• _Work item_
The required output is the lines below from the line containing "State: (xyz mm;" to the line containing "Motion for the", inclusive, retyped exactly. No other lines belong in it.
━━ Given information ━━
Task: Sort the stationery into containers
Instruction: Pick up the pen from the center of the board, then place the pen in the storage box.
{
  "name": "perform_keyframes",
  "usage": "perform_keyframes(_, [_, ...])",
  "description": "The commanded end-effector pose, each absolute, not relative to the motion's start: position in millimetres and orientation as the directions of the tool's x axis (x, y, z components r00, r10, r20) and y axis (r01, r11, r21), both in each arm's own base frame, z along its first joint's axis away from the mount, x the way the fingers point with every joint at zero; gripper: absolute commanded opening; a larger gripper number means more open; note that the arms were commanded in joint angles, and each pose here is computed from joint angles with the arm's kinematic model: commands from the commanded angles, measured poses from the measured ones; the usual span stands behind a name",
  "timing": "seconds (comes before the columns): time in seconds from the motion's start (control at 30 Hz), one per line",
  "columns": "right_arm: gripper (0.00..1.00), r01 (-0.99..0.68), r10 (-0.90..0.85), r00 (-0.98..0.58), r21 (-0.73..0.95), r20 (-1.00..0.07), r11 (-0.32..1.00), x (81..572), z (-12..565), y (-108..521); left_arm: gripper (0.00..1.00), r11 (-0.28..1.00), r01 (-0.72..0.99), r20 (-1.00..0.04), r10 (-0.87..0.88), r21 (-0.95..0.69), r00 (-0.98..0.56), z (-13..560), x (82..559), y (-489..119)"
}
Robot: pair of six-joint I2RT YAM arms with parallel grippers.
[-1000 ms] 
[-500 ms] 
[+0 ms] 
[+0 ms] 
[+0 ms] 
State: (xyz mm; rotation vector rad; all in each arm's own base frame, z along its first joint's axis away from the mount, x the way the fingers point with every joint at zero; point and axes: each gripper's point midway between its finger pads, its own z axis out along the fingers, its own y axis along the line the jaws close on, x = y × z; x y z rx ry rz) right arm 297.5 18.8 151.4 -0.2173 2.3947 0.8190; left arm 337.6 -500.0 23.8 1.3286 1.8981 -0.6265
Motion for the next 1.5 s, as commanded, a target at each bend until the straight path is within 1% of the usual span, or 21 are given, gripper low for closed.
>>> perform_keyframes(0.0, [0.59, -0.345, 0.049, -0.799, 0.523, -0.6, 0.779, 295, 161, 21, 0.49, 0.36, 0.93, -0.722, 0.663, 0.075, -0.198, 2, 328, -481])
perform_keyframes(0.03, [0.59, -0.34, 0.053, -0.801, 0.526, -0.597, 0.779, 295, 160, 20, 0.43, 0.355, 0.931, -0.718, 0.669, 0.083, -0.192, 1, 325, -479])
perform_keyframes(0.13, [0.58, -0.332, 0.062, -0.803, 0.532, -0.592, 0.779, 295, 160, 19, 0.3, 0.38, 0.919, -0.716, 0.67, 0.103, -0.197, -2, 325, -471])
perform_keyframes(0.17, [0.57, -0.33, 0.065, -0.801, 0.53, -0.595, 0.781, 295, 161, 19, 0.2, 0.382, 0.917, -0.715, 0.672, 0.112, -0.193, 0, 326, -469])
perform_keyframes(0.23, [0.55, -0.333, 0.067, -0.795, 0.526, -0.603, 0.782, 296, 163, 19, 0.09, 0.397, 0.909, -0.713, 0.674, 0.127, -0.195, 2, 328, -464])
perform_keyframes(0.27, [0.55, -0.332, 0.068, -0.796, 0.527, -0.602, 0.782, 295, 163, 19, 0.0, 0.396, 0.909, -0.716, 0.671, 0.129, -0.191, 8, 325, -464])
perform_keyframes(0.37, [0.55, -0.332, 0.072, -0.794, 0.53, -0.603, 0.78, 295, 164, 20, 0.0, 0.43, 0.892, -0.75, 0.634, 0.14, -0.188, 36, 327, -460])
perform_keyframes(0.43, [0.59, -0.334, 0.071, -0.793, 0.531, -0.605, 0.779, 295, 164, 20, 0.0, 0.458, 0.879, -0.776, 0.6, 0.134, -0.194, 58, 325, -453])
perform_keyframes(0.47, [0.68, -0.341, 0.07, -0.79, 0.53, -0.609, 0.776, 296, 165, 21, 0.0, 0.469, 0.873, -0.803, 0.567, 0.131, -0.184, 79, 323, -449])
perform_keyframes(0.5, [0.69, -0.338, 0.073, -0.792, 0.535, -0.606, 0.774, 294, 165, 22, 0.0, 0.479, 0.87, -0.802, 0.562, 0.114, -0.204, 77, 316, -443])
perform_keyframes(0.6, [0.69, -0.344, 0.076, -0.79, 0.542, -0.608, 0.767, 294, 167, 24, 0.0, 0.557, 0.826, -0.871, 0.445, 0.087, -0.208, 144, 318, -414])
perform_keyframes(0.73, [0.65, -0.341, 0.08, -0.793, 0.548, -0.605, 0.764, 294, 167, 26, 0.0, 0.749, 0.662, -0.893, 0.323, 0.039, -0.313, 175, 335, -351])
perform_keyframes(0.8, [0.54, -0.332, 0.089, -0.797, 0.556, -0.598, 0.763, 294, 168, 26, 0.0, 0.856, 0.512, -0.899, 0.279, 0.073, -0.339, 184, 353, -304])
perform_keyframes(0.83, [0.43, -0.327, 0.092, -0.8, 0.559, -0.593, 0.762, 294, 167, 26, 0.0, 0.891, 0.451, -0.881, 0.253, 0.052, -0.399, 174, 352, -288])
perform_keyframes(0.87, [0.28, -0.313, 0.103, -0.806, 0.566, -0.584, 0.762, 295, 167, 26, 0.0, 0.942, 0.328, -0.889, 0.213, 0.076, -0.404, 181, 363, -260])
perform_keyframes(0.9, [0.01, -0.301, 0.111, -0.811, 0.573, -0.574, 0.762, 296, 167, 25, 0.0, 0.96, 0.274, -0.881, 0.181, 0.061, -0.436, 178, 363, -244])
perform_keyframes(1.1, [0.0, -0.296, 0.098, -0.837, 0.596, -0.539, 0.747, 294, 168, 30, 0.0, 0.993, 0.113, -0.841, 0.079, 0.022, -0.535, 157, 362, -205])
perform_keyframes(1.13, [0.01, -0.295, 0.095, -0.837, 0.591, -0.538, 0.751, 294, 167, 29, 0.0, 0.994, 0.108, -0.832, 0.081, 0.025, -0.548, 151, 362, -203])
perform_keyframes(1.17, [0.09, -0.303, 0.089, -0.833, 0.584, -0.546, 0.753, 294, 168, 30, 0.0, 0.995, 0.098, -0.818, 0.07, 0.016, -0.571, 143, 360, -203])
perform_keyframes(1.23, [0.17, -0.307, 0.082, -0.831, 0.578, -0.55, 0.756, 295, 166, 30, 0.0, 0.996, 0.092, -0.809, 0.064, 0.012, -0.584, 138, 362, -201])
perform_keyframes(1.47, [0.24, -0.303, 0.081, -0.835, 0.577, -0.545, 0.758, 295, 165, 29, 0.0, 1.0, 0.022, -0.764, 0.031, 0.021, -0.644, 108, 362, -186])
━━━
• _Answer area_
State: (xyz mm; rotation vector rad; all in each arm's own base frame, z along its first joint's axis away from the mount, x the way the fingers point with every joint at zero; point and axes: each gripper's point midway between its finger pads, its own z axis out along the fingers, its own y axis along the line the jaws close on, x = y × z; x y z rx ry rz) right arm 297.5 18.8 151.4 -0.2173 2.3947 0.8190; left arm 337.6 -500.0 23.8 1.3286 1.8981 -0.6265
Motion for the next 1.5 s, as commanded, a target at each bend until the straight path is within 1% of the usual span, or 21 are given, gripper low for closed.

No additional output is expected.